Wednesday, 5 March 2014

Cache on top of cache on top of cache

Hi everyone,

For the second post, I'll dive into caching in its many forms, and explore how this absolutely critical piece of the puzzle leads into a storage environment that can keep up with the workloads demanded of it.

I'll simplify things down a little to make it make sense, as there are many, many factors that can impact some of the examples given, however, for the purposes of illustration, don't overcomplicate things.

What is it?


Caching is a critical part of any storage infrastructure, allowing the traditionally cumbersome spinning media to keep up with the performance demands of any workload. Once something like server virtualization comes along, this need is hugely enhanced by the increasingly random patterns in which the data needs to be read.

A cache is typically a small amount of very fast storage attached to a large amount of relatively slow storage. At the level of a single disk, this allows chunks of data to be read from the much slower mechanical or flash-based disk, into that small amount of memory, where the request from a server can be satisfied by picking out the bits it needs now, and likely the next bit it needs in a moment.

All of this happens incredibly quickly, at the level of milliseconds or microseconds, however, the difference made by dropping the time it takes for a data request to be satisfied by just one millisecond makes a large difference.

For example, a storage device that can respond in 12 milliseconds to each request, is going to potentially take up to 5 times as long to answer a series of requests as something that can respond in 3 milliseconds, which in turn might take 3 times longer again to answer the same series as something that can respond to each request in 1 millisecond. (This is highly simplified)

Once you scale the example up to an environment where there may be hundreds of disks, and thousands of users, performing hundreds of thousands of requests of these disks every second, the benefits of reduced latency grow exponentially as more "work" can be completed in any given time.

Cache exists within practically all types of storage and storage controllers.

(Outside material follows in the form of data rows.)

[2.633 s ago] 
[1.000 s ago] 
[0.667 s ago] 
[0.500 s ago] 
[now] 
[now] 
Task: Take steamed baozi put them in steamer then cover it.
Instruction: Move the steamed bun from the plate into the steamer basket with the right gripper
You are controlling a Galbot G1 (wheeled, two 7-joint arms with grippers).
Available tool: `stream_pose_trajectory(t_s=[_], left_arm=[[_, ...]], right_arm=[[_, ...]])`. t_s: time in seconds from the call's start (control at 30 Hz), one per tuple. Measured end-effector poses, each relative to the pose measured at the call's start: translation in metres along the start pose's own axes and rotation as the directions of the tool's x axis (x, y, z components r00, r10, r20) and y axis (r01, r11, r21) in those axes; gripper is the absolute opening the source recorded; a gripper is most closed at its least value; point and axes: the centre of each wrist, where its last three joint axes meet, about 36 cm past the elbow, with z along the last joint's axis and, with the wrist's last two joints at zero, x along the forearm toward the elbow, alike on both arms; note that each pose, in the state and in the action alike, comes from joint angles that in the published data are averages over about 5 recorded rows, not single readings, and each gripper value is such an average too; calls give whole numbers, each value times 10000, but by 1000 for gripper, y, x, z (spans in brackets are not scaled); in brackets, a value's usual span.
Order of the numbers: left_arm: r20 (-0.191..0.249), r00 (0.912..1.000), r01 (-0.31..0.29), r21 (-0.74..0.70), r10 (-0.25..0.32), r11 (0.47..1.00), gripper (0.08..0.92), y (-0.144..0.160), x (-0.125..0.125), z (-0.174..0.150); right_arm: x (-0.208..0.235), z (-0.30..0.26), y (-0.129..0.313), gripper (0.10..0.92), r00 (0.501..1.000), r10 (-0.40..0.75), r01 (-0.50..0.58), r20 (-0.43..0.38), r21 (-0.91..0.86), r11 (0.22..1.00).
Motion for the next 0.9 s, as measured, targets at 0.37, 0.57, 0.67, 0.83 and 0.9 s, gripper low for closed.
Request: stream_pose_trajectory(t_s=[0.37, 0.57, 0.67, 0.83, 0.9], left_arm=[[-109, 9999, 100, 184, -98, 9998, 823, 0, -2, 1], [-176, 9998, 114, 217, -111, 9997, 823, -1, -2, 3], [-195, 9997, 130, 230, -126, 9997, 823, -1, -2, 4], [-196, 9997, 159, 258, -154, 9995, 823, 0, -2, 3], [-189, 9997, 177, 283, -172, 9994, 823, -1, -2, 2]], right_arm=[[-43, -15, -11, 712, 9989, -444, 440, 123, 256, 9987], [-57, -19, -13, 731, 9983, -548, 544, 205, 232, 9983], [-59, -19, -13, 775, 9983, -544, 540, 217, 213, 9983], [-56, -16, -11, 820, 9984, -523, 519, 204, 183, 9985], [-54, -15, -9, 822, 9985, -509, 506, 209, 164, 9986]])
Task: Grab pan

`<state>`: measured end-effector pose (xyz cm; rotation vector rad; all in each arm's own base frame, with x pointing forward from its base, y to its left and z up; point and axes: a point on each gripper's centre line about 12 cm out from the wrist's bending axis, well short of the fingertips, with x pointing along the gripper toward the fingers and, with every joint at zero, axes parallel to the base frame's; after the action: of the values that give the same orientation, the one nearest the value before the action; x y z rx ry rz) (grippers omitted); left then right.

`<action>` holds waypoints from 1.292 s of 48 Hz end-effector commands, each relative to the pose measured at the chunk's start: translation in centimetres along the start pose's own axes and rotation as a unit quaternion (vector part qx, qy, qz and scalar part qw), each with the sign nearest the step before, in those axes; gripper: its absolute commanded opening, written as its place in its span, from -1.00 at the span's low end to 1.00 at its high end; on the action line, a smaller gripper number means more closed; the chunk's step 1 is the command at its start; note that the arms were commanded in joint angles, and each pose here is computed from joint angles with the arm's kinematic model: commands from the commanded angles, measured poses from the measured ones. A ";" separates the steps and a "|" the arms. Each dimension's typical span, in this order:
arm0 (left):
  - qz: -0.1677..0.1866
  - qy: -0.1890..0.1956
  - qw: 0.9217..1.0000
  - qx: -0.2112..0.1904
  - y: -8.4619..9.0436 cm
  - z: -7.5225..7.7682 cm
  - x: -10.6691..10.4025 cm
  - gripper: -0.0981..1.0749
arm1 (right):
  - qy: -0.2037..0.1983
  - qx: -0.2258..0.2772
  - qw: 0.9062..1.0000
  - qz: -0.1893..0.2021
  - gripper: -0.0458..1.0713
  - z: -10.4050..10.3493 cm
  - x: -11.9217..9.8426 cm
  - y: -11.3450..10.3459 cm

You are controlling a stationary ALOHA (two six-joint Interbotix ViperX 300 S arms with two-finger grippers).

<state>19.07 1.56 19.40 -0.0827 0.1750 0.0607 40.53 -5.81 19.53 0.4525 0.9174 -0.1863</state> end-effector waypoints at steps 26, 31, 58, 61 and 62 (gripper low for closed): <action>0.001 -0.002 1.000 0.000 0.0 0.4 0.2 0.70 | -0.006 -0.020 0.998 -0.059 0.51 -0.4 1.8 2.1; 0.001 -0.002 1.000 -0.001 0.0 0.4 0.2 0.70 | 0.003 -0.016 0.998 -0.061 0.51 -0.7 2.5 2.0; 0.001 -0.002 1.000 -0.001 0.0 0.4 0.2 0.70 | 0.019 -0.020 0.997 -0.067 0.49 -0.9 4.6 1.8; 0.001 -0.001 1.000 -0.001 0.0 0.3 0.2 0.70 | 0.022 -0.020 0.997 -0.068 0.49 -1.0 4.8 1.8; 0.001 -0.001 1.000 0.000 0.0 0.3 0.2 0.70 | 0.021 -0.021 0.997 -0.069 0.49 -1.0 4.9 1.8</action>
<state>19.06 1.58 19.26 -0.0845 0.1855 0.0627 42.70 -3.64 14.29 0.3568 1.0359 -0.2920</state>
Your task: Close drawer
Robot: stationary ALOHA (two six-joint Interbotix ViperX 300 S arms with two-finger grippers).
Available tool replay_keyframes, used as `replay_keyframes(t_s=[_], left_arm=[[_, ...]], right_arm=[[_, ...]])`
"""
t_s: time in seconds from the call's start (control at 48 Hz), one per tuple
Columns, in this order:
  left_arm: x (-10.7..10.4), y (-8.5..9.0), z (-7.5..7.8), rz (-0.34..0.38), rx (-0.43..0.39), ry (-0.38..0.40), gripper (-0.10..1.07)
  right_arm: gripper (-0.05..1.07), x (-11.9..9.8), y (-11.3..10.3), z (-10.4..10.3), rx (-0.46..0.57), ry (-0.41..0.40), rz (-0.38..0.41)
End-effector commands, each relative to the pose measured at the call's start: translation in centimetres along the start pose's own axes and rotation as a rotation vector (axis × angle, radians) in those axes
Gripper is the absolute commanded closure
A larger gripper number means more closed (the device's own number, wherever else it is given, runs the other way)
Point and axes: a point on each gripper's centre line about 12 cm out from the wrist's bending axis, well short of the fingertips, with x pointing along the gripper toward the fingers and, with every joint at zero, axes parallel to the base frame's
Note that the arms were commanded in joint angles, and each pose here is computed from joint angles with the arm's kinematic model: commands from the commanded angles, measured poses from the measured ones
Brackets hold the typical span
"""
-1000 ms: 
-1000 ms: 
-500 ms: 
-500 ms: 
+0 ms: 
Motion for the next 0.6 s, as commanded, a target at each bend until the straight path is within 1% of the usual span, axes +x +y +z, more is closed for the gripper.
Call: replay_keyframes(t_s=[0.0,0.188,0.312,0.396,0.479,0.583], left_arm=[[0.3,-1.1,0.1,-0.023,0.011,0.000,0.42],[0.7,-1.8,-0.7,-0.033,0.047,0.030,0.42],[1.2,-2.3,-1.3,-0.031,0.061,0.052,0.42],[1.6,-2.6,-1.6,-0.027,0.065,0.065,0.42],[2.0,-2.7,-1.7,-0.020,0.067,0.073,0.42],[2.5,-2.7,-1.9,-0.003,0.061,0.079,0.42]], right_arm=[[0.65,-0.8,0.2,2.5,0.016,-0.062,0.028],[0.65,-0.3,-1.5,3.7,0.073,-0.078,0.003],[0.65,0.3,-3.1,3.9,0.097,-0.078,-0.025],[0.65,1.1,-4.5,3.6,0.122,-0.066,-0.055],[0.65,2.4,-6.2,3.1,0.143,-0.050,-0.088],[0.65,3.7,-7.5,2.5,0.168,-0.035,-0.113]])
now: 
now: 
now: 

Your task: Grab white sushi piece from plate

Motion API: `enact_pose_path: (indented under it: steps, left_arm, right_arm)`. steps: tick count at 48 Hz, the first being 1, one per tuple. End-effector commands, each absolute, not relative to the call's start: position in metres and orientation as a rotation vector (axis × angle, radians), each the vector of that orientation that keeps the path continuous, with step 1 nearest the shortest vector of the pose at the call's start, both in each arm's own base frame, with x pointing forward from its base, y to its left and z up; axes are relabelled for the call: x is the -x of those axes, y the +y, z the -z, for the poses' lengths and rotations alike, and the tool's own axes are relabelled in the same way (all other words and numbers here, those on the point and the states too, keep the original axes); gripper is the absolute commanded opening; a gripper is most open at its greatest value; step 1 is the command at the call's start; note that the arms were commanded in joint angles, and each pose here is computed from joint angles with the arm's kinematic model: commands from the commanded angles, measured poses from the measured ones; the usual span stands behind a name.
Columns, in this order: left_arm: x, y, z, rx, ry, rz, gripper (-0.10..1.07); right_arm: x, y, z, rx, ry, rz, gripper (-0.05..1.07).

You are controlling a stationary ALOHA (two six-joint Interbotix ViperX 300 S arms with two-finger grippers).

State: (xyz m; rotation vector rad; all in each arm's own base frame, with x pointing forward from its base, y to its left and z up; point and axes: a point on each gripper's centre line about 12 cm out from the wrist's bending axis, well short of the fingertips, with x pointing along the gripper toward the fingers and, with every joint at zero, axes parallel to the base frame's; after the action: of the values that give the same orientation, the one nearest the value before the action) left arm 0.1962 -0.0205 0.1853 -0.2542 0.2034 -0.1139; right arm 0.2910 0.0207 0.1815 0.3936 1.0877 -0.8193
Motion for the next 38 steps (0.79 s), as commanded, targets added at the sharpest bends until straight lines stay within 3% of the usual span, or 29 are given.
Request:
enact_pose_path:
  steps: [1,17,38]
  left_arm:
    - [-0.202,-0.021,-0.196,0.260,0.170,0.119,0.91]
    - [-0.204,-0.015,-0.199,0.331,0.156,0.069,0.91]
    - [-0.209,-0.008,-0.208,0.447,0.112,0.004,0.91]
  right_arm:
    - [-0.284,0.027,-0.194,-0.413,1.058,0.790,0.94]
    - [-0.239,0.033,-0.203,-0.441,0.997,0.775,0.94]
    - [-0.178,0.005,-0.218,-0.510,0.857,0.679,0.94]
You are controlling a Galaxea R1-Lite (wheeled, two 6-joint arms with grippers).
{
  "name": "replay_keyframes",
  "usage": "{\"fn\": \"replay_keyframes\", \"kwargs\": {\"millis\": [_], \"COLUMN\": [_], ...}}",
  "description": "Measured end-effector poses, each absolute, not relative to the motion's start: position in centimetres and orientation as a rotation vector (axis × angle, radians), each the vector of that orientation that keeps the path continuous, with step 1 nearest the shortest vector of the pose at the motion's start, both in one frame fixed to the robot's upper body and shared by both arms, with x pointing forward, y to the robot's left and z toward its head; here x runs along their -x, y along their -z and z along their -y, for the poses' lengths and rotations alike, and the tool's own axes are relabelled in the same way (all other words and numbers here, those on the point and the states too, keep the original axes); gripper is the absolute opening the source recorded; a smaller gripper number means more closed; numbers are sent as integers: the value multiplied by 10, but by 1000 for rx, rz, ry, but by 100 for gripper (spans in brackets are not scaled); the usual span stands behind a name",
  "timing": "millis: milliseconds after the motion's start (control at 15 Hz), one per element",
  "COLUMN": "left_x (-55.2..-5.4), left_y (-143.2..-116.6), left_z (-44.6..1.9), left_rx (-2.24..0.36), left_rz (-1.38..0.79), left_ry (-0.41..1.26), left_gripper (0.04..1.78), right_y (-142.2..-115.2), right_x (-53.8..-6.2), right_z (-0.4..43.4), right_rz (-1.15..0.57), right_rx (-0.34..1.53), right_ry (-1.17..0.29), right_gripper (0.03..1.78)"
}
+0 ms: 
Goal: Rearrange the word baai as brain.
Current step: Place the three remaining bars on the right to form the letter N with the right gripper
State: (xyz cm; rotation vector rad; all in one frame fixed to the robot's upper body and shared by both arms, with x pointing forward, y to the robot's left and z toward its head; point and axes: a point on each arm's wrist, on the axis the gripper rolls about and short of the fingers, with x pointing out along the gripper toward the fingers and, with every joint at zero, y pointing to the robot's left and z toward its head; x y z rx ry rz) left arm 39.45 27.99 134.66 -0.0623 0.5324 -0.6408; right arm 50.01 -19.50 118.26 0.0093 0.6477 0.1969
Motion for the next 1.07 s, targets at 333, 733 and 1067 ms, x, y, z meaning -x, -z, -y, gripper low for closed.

Each SAS or SATA disk comes with a small amount of cache, RAID controllers also have an amount of memory integrated in them to provide an additional layer of performance and intelligence, and some controllers are even able to utilise a small amount of solid state storage to give a comparatively large area of caching

When it comes to caching, adding an SSD or flash unit directly to a RAID card, or installing the technology in the host server itself can provide some benefit, and looking at faster technologies such as using DRAM can further enhance the cache built into the storage devices themselves.

Practical application


When dealing with environments that rely on shared storage architecture, as most highly-available, virtualized environments do, this presents a management headache in which some servers may be under-utilising the high-performance resources in some areas, and being bottlenecked in others.

The solution to many challenges is to be able to add fast disk technologies to your existing shared storage infrastructure, and be able to utilise DRAM (lower latency and higher speed than even the fastest flash devices on the market) in the shared storage to further enhance the tier-1 flash devices.

With ~300 or so flash or SSD vendors on the market right now, the number of options are staggering, and to be anchored to a single vendor or disk technology could well be a massive drawback given the rate of innovation around SSD and Flash technologies.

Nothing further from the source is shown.